В подобного рода демократии правительство уже не будет стремиться отойти на задний план, уничтожиться. Пьер Леру отвергает отрицательную теорию государства. Ему кажется, что современное общество «стремится к восстановлению искусства управления». Он полагает, что государство представляет «образцовое создание той творческой или художественной способности, которую Бог даровал человеку»
[806]. На практике Пьер Леру приходит к решениям, близким к коллективизму
[807], хотя неопределенным и едва ли оправдывающим выводы, сделанные впоследствии его учениками
[808].
Нечего, однако, изумляться тому, что у Пьера Леру нет ярких, односторонних формул. Его жизнь прошла в борьбе, но его гений был в высшей степени примирительным. Всегда и всюду он стремится к сближению и гармонии. В противоположность большинству своих современников, желавших быть новаторами и проявить оригинальность своих взглядов, он – человек традиции. Он старается держаться ее в своих произведениях
[809] и охотно выдает свою мысль за окончательный результат философской работы прошлых веков
[810]. Он приводит множество текстов, чтобы доказать не только верность, но и традиционность своих взглядов
[811].
Враг новшеств, он в то же время и по тем же основаниям – враг крайних учений. Как мы уже видели, он принимает под свою защиту семью, отечество и собственность
[812], хотя и понимает их по-своему. Пантеист по убеждениям, он старается отыскать такое определение Божества, которое не противоречило бы идее личного Бога
[813]. Противник индивидуализма, он защищает свободу мысли и совести. Враг экономистов, он признает за их учением важную историческую роль, так как для освобождения от богословско-феодальной ассоциации и предотвращения возврата к старому порядку было необходимо провозгласить установленные экономистами принципы и свести правительство «к роли жандарма»
[814]. Враг капиталистов, он защищает капитал
[815].
Кроме того, идея возможности соглашения между правом общества и правом индивидуума господствует над всей его системой. «Мы считаем эти две тенденции не только законными, но и согласимыми между собой. Цель политической философии, которую ищет человеческий ум, – отмежевать каждой из них свою сферу»
[816].
Выражая в другом месте свою мысль с тою искренностью, которая должна была бы обеспечить ему справедливую оценку всех, но лишь навлекла на него, как это часто случается, проклятие противников, он пишет: «Если у нас спросят о нашем profession de foi… то мы ни индивидуалисты, ни социалисты, если брать эти слова в их абсолютном значении. Мы верим в индивидуальность, личность, свободу, но мы верим также в общество»
[817].
Почему же, вопреки этим оговоркам и смягчениям, на Пьера Леру все же следует смотреть как на одного из писателей, наиболее решительно способствовавших дискредитированию индивидуализма? Некоторые из его взглядов, отмеченных на предыдущих страницах, уже объясняют это. Мы поймем это еще лучше, если постараемся проникнуть в самый дух его учения.

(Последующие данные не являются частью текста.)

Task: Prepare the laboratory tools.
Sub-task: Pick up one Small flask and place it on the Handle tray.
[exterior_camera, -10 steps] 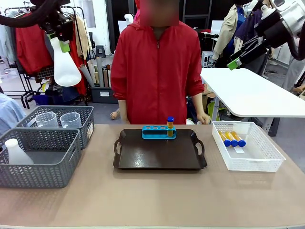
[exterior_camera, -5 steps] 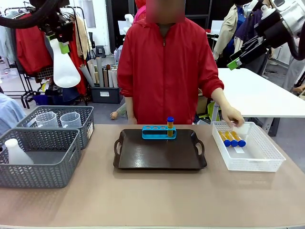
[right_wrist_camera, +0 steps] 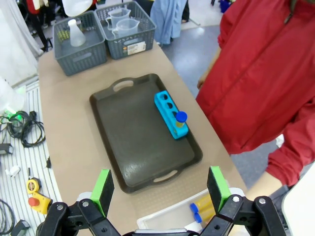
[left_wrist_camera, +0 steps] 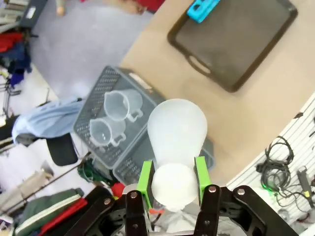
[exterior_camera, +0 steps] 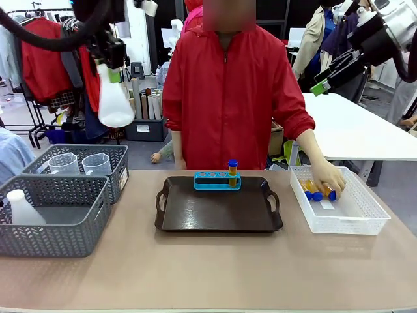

Несмотря на некоторую близость Пьера Леру к Руссо, это тот же самый дух, которым проникнуты все школы, враждебные философии XVIII века. Пьер Леру признает влияние, оказанное на него Руссо
[818]. Влияние Сен-Симона и сен-симонистов, исторической школы и теократов достаточно очевидно, чтобы нужно было еще указывать на это. Вместе с Сен-Симоном и сен-симонистами, с которыми, впрочем, он не сходится во многом, Пьер Леру превозносит идею совершенствования, справедливо видя в ней великое приобретение XVIII века, и притом приобретение главным образом французское
[819]. Равным образом он протестует вместе с Сен-Симоном против дробления знаний и требует нового синтеза
[820]. Вместе с исторической школой, он признает эволюцию явлений и относительную ценность учреждений. Вместе с теократами он связывает индивидуума с обществом, не преклоняясь, однако, перед их Богом.
Как заметил один проницательный писатель, изучавший это идейное движение
[821], мистики Человечества, участвуя в общей реакции против XVIII века, в то же время протягивают руку философам, против которых борются. И действительно, разве религия Человечества не коренится в прославлении и превознесении человеческого духа и человеческой природы, что было по преимуществу делом XVIII века и революции? Странная превратность идей: во имя Человечества борются теперь против философии, точным выражением которой служит Декларация прав человека.